Even if these curves often merge, the authors have found that the highest survival rate for a job occurs with people that started a job on the last year for which data was adequate, i.e. 1998 (the distinct line above all others which stops at year 12). Indeed, 7.6% were still in the same job in 2010, whilst the survival rate after 12 years of the jobs started in the course of the 13 previous years varied between 5.3% and 6.5%. These results also contradict the notion that we change jobs more often than we used to.

The authors then asked themselves what was the situation of those who had started their job after 1998. They obviously could not know what their job survival rate would be after 12 years, but they could compare the shorter survival rates. Indeed, as a rule of thumb, the higher the survival rate after 1, 2, or 5 years is, the higher the survival rate after 12 years will be. Incidentally, we can see on the graph that the survival rate for jobs started in 1998 was higher than that of jobs started in all other years for the durations represented on the graph.

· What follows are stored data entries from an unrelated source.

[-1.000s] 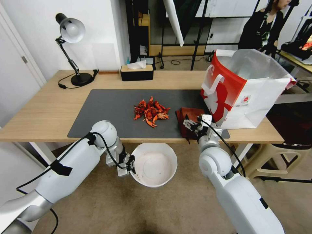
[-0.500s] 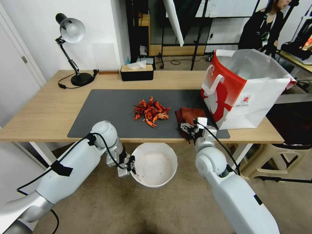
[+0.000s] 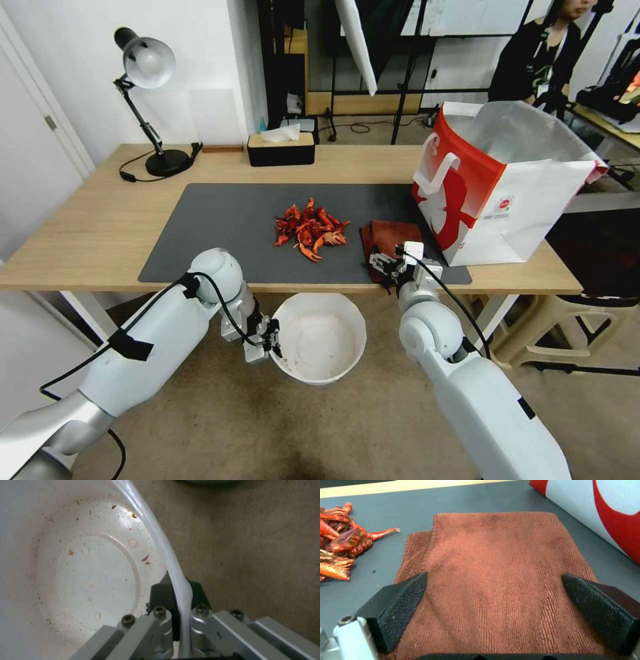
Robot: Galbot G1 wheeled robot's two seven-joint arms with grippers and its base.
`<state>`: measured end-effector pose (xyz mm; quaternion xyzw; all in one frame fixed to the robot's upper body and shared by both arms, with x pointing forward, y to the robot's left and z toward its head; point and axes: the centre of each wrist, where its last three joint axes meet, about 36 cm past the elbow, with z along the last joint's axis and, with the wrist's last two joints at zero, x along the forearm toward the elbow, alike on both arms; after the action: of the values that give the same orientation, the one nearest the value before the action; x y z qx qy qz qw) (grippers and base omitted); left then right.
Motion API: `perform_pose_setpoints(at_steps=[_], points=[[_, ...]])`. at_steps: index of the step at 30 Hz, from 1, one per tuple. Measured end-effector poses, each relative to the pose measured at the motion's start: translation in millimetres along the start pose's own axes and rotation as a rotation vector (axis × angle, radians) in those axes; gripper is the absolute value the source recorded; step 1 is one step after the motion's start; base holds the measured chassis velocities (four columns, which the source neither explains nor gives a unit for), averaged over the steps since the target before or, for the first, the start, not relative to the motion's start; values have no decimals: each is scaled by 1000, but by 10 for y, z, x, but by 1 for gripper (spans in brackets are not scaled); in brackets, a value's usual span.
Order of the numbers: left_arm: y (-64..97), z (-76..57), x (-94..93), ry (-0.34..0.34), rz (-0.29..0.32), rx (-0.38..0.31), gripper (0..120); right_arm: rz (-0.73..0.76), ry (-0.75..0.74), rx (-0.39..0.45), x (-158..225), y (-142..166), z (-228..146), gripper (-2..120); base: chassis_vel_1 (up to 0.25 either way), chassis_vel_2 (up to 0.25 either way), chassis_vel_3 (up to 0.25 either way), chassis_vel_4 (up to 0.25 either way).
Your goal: Sweep shrimp from table into container with towel, then put container into takeout bag.
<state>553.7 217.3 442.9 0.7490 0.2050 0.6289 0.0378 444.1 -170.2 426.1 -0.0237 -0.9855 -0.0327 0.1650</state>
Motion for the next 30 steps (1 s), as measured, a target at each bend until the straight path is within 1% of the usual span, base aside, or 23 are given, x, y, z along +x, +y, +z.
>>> perform_pose_setpoints(at_steps=[6, 7, 8, 9, 12, 14, 16, 17, 20, 21, 24, 25, 26, 28, 29, 30], points=[[8, 11, 9, -2, -3, 0, 0, 0, -3, 14, 7, -17, 14, 96, 0, 0, 0, 0], [8, 13, 8, -3, -4, 0, 0, 1, -5, 18, 4, -21, 19, 94, 0, 0, 0, 0], [11, 14, 8, -3, -5, 0, 0, 2, -9, 23, 1, -23, 22, 88, 0, 0, 0, 0], [11, 14, 8, -3, -5, 0, 0, 2, -9, 23, 1, -23, 22, 88, 0, 0, 0, 0], [27, 13, 4, -5, -9, -2, 0, 2, -16, 31, 2, -26, 34, 77, 0, 0, 0, 0], [27, 12, 4, -5, -9, -2, 0, 2, -16, 31, 2, -26, 34, 77, 0, 0, 0, 0], [40, 9, 1, -6, -12, -4, 0, 2, -15, 33, 12, -28, 41, 67, 0, 0, 0, 0], [40, 9, 1, -6, -12, -4, 0, 2, -15, 33, 12, -28, 41, 67, 0, 0, 0, 0], [52, 2, 2, -8, -16, -7, 0, 2, -13, 32, 25, -28, 46, 56, 0, 0, 0, 0], [52, 2, 2, -8, -16, -7, 0, 2, -13, 32, 25, -28, 46, 56, 0, 0, 0, 0], [61, -1, 5, -8, -19, -8, 0, 2, -9, 29, 36, -31, 43, 41, 0, 0, 0, 0], [61, -1, 5, -8, -19, -8, 0, 2, -9, 29, 36, -31, 43, 41, 0, 0, 0, 0], [62, -2, 6, -8, -20, -9, 0, 2, -6, 28, 39, -31, 42, 37, 0, 0, 0, 0], [66, -5, 11, -8, -22, -10, 0, 2, 0, 27, 48, -33, 40, 26, 0, 0, 0, 0], [66, -5, 11, -8, -22, -10, 0, 2, 0, 27, 48, -33, 40, 26, 0, 0, 0, 0], [66, -5, 13, -8, -23, -10, 0, 3, 1, 28, 51, -37, 39, 21, 0, 0, 0, 0]])
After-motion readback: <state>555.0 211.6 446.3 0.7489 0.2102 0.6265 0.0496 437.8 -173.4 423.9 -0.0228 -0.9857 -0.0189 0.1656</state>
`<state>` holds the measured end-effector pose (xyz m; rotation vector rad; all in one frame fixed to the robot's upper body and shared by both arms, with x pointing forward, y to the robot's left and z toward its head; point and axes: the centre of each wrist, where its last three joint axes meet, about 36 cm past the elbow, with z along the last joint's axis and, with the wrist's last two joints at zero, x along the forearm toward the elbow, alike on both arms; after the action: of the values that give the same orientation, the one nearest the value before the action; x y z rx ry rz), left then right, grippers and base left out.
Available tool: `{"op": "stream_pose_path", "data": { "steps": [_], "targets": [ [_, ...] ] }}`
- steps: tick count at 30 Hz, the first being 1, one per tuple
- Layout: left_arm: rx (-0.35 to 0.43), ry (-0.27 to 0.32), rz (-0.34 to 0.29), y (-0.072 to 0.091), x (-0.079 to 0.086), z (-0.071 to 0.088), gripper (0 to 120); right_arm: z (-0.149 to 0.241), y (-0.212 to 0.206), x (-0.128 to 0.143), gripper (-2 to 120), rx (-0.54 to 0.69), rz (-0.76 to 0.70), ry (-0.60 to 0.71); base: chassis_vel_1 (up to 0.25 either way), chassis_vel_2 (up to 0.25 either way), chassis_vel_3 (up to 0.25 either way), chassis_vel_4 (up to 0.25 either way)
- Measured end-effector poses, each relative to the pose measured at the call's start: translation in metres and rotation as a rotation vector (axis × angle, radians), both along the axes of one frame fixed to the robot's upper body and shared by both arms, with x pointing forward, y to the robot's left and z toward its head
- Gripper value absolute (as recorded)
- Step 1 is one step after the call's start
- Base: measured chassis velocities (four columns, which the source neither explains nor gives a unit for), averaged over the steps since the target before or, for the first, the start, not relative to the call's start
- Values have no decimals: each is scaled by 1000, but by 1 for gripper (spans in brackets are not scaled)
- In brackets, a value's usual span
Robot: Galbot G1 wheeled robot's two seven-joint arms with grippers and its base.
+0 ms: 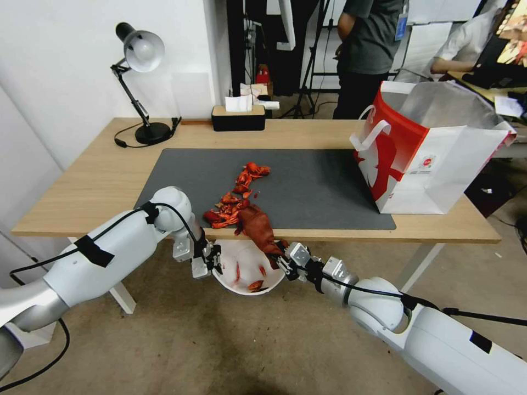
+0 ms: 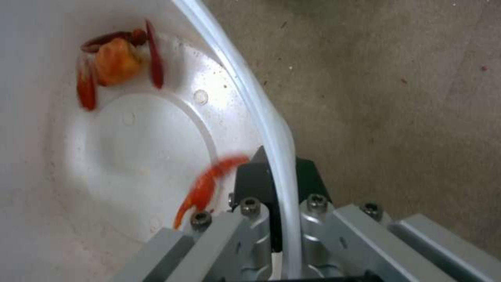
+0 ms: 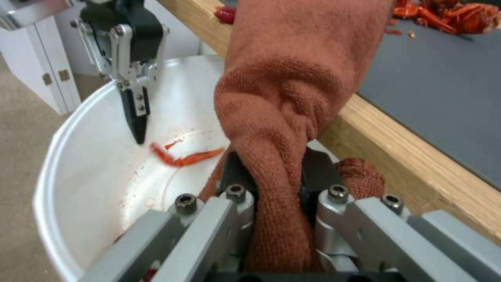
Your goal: Sweep shrimp from table into container with towel, then put container into takeout bag.
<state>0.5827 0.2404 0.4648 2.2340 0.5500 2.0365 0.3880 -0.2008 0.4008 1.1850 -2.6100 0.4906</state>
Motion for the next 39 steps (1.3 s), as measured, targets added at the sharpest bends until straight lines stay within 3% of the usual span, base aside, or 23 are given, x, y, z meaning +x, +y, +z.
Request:
{"op": "stream_pose_path", "data": {
  "steps": [39],
  "targets": [
    [-2,4,7,3,0,-3,0,-7,0,-24,8,40,83,-14,0,0,0,0]
  ]
}}
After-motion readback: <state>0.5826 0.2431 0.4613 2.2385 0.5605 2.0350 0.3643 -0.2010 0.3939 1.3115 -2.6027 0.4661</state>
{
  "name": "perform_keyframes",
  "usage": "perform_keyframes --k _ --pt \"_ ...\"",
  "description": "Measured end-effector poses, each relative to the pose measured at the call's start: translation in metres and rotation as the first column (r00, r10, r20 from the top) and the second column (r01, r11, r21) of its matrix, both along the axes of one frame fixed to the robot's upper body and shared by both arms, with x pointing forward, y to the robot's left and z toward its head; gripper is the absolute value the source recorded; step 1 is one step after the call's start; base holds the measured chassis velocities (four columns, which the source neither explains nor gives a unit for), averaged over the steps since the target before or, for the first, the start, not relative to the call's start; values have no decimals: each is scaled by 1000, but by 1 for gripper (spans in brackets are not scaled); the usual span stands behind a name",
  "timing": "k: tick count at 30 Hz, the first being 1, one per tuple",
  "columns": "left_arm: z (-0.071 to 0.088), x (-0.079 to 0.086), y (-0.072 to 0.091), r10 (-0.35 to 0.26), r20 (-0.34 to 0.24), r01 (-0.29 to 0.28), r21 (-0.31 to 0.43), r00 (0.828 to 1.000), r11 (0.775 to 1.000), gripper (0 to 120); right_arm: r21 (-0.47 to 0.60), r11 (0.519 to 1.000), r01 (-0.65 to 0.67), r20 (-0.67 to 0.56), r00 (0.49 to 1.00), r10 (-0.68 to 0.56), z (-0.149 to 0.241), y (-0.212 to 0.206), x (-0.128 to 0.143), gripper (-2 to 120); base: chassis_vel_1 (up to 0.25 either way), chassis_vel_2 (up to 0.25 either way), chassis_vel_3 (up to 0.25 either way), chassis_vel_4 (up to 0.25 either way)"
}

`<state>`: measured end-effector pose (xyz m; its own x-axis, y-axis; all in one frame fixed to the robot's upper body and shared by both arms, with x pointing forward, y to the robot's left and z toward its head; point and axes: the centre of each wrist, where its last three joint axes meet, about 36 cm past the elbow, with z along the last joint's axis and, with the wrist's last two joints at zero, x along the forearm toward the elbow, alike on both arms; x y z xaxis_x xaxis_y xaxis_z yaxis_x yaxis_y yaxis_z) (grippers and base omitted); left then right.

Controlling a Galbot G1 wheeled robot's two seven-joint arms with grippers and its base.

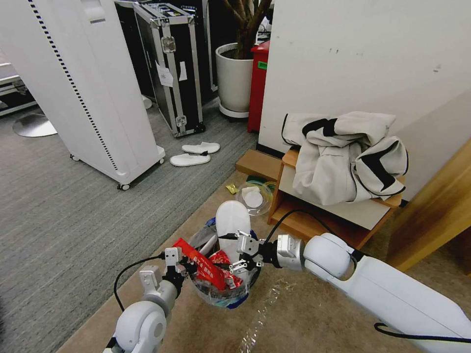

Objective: Pick up the trash bin and place the garbage on the floor into it.

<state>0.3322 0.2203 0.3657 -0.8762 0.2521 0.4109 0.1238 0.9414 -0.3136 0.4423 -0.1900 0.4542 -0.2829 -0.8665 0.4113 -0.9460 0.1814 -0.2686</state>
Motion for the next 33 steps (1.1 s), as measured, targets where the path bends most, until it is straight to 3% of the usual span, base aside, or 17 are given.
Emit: perform_keyframes --k 6,12,24,33 --pt "0 0 1 5 -13 -5 -2 1000 1000 1 18 1000 -1 12 1000 1 12 -6 -3 98 0 0 0 0" --pt "5 1 5 11 -34 -12 -11 999 1000 1 45 999 3 23 1000 -4 22 -11 -5 100 0 0 0 0" --pt "11 0 7 35 -141 -44 -66 989 997 1 107 994 23 64 997 -30 56 -36 -13 100 0 0 0 0" --pt "13 1 6 43 -204 -62 -87 978 994 1 118 990 81 55 995 -88 59 -61 -30 100 0 0 0 0"
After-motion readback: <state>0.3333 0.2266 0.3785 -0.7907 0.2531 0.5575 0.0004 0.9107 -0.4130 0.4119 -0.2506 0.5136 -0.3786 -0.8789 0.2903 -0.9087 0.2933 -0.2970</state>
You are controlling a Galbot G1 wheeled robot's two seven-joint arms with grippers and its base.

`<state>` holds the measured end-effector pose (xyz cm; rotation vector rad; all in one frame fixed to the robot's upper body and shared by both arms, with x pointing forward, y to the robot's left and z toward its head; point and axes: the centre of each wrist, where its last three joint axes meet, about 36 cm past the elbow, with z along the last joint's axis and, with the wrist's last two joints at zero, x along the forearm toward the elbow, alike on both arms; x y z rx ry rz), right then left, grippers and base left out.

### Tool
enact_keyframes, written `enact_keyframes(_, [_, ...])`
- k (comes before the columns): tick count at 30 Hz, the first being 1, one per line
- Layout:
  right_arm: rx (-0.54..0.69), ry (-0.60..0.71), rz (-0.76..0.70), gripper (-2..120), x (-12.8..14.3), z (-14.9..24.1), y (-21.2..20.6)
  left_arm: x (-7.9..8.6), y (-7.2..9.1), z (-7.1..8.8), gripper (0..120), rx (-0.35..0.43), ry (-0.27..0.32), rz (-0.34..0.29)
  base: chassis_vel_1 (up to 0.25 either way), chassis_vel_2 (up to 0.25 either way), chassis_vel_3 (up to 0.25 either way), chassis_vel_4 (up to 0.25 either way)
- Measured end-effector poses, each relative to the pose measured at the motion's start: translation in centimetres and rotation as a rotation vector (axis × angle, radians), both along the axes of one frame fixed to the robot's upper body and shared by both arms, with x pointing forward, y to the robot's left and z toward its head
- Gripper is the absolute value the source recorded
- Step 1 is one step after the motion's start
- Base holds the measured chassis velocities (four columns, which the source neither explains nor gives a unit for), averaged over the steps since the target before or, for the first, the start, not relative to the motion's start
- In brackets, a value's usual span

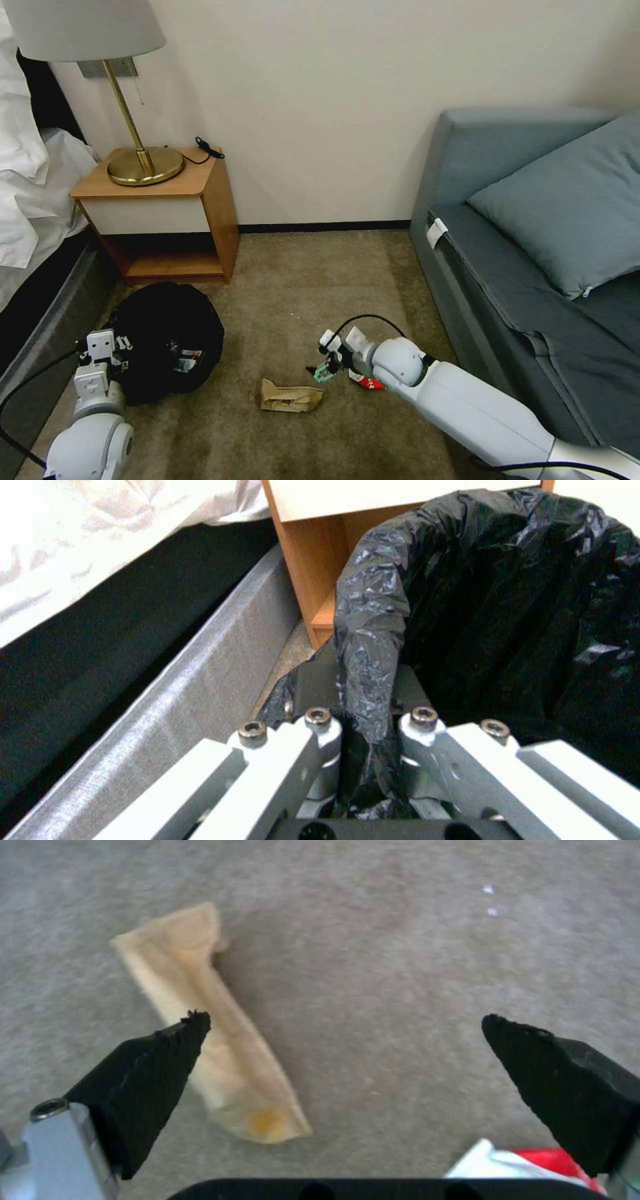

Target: Pick up the trash bin, then pick up the garbage on the floor and place it into the trash bin.

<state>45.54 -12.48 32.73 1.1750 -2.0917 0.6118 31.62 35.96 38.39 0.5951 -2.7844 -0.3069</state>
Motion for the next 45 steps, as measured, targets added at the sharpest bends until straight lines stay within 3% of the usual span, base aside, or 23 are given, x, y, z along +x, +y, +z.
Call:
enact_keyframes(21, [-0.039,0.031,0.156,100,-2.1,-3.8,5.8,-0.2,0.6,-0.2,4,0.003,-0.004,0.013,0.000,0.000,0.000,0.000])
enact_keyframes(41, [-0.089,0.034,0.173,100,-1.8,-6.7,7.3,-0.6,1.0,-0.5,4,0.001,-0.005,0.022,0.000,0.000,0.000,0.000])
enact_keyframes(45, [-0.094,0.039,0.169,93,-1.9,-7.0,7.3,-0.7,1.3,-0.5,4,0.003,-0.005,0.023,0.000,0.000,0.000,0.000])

The complete results of this exercise can be found in tables 7 and 8 on pages 24 and 25 of the study. The authors merged some of these into Chart 3 on page 20, which I have reproduced.

Capture d’écran 2014-01-22 à 16.39.50

We can see that the survival rates after a year (the highest line) in the 2000s and in the 90s are very similar, and higher than those in the 80s. In fact, only 1998 and 2009 stand out with markedly higher rates. The same applied to survival rates after 2 and 5 years. If there is a trend, it’s that the survival rates of jobs started after 1991 are higher than those started before 1991. Once more, this conclusion contradicts conventional wisdom: no, lifelong jobs are no more rarer than they used to be and, no, people don’t change jobs any more often than they used to!

The authors also presented the data by sex (see Charts 4 and 5 on pages 20 and 21). The same trends can be seen for men and for women, though survival rates are systematically higher for women than for men. Unfortunately, the study does not discuss this point. It would have been interesting to know, for example, whether this rate is higher for women because of the sectors in which they tend to be employed or whether this rate is higher in all industries or professions, which would indicate behavioural differences.

Finally, I would like to underscore that this data must be interpreted correctly. It does not at all mean that only 6% or 7% of people working have long-term jobs. Indeed, survival rates add up over time. Hence, another part of the study shows that the longest job held by workers aged 33 to 38 in 1983 lasted at least 12 years between 1983 and 2010 for 65% of these people, at least 19 years for 36% of them and at least 25 years in 17% of cases (the maximum being 28 years, given that the period extended from 1983 to 2010).

Conclusion

In the end, it’s clear that nothing proves that we change employers more often than before, nor that there are less “lifelong” jobs, on the contrary! Unless this supposed job market Golden Age predates 1976… but given the times’ much laxer labour laws, it would be surprising that those days could be considered a Golden Age for workers!